New capabilities at ASCR computing facilities drive us to rethink what is possible within the HEP (High-Energy Physics) scientific workflow. Within this project I designed HEPnOS, a distributed storage system specifically optimized for event data produced by HEP workflows.
The purpose of the Joint Laboratory for Extreme Scale Computing (JLESC) is to be an international, virtual organization whose goal is to enhance the ability of member organizations and investigators to make the bridge between Petascale and Extreme computing.
Mochi is a set of libraries that my team and I are developing at Argonne National Laboratory. This project aims at providing libraries to build efficient HPC data services. Such libraries include threading, RPC, RDMA, key/value storage, document storage, blob storage, etc. Some of my most important contributions to these libraries, is thallium, a modern C++ library enabling threading, RPC, and RDMA, on top of the Argobots threading library and the Mercury networking library. The Mochi libraries are currently used by a growing number of users, including people from LANL, LLNL, LBNL, JGU Mainz, Intel, IIT, The HDF Group, BNL, Rutgers University, and FermiLab.
HEPnOS is an object store that I designed and built using the Mochi libraries in the context of a collaboration with FermiLab. The goal of HEPnOS is to provide a simple interface to HEP event-processing workflows in modern C++, backed with an efficient object store, as a potential replacement to the traditional file-based storage approach based on the ROOT file format. HEPnOS is currently actively developed and under evaluation with our partners at FermiLab.
Damaris is a data-management middleware for high-performance computing simulations. It enables to dedicate some of the cores in each node, or entire nodes, to run data management services, including asynchronous data transformation and storage, and in situ visualization and analysis. I developed Damaris during my Master and PhD (2010 to 2014) and published a number of papers about it. Following my graduation, the KerData team of INRIA Rennes hired an engineer to continue developing and supporting it. To this day, Damaris is still actively maintained by the KerData team.
The Gilles Kahn prize is awarded every year by the Société Informatique de France and the French Academy of Science to the three best PhD theses in computer science in France (one first prize and two honorary prizes). It is one of the most prestigious PhD awards in Computer Science in France. It values the originality of the research, the originality of the domain and methods employed, the importance and impact of the results on the community, and the quality of the manuscript.

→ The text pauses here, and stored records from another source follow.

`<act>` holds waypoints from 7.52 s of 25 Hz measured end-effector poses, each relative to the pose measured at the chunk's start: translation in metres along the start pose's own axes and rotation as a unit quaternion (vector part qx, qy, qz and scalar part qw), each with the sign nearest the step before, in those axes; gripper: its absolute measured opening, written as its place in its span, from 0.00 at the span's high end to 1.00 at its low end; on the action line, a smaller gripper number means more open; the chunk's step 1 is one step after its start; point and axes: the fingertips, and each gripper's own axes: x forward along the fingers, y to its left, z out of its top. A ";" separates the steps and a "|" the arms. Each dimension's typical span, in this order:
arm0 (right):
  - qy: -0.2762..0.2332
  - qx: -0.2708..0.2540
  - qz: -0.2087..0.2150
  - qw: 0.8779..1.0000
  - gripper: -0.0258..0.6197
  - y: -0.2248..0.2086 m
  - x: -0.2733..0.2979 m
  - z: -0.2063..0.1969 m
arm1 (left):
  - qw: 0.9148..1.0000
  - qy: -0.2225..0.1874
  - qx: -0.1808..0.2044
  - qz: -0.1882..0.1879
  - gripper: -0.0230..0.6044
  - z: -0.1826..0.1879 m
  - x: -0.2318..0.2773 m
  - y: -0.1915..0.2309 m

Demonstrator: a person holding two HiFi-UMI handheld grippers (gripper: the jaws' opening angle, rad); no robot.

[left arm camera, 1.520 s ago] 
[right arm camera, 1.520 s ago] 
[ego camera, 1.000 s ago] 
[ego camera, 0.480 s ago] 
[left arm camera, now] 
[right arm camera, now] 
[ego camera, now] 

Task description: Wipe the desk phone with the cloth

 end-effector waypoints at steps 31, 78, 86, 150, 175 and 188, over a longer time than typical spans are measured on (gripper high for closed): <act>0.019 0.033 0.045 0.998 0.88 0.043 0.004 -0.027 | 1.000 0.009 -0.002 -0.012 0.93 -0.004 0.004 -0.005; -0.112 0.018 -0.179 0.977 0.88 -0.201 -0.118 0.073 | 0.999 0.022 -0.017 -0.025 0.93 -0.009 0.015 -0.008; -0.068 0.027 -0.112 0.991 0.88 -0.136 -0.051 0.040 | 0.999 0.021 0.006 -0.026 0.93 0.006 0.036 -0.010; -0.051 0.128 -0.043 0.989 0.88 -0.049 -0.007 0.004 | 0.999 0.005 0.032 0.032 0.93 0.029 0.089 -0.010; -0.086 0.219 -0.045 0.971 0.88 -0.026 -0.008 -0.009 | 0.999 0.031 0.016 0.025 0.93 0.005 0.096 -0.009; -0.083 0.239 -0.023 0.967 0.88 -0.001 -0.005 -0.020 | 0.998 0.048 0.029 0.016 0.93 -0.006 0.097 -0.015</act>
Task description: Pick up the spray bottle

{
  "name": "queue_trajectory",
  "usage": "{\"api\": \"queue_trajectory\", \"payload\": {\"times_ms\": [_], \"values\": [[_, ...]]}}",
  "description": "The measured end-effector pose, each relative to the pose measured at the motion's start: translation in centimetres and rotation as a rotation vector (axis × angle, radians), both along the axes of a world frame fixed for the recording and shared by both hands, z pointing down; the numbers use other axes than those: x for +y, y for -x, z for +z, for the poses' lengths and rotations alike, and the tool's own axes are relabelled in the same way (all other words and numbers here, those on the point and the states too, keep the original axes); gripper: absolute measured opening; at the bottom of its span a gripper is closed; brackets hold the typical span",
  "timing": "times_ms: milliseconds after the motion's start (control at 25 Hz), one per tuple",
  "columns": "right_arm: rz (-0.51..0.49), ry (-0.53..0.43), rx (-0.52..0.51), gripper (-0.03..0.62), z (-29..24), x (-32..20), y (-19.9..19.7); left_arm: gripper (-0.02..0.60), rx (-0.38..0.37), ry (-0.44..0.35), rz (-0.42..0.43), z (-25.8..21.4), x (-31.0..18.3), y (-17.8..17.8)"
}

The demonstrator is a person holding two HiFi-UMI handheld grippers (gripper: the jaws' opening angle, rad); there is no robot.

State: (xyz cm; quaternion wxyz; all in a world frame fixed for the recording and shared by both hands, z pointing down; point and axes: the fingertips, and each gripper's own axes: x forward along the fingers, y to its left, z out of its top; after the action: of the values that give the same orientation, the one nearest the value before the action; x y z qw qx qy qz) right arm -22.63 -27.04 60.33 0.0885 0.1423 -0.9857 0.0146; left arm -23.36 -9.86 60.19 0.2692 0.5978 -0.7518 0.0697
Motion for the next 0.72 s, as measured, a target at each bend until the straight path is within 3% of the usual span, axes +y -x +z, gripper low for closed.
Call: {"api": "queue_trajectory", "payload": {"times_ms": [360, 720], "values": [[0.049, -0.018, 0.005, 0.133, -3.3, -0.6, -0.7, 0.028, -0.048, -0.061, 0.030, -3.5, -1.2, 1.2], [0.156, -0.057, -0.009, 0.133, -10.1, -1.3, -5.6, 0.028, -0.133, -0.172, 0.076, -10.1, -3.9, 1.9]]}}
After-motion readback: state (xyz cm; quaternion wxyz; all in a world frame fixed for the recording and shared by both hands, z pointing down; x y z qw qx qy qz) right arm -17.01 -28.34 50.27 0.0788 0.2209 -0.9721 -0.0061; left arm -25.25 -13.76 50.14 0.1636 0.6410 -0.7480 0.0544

This label is awarded by the CPU (Conférence des Présidents d’Universités), GENCI, and the Maison de la Simulation, to doctors who demonstrated skills related to high performance computing during their PhD. The C3I label is multidisciplinary, and covers all domains of science, from theory to applied research. The candidate must have shown evidence of skills related to the use and application of HPC (optimization of parallel codes, distributed and parallel algorithms, large scale data management…). The label is awarded as a mean to increase the visibility of the work conducted by these young doctors, and provides them with an additional asset in their career, whether this career evolves in the academic sector or in the industry.
The PhD award from the Fondation Rennes 1 is given every year to 8 outstanding new doctors from the 4 doctoral schools associated with the University of Rennes 1 (2 awards per doctoral school). The candidates are judged on the innovative aspects of their PhD thesis, “innovative” being understood in the sense of impact on socioeconomic development and technology transfers.
The ACM Student Research Competition is an internationally recognized venue enabling undergraduate and graduate students to experience the research world, share research results and exchange ideas with other students, judges, and conference attendees, rub shoulders with academic and industry luminaries, understand the practical applications of their research, perfect their communication skills, and receive prizes and gain recognition from ACM and the greater computing community.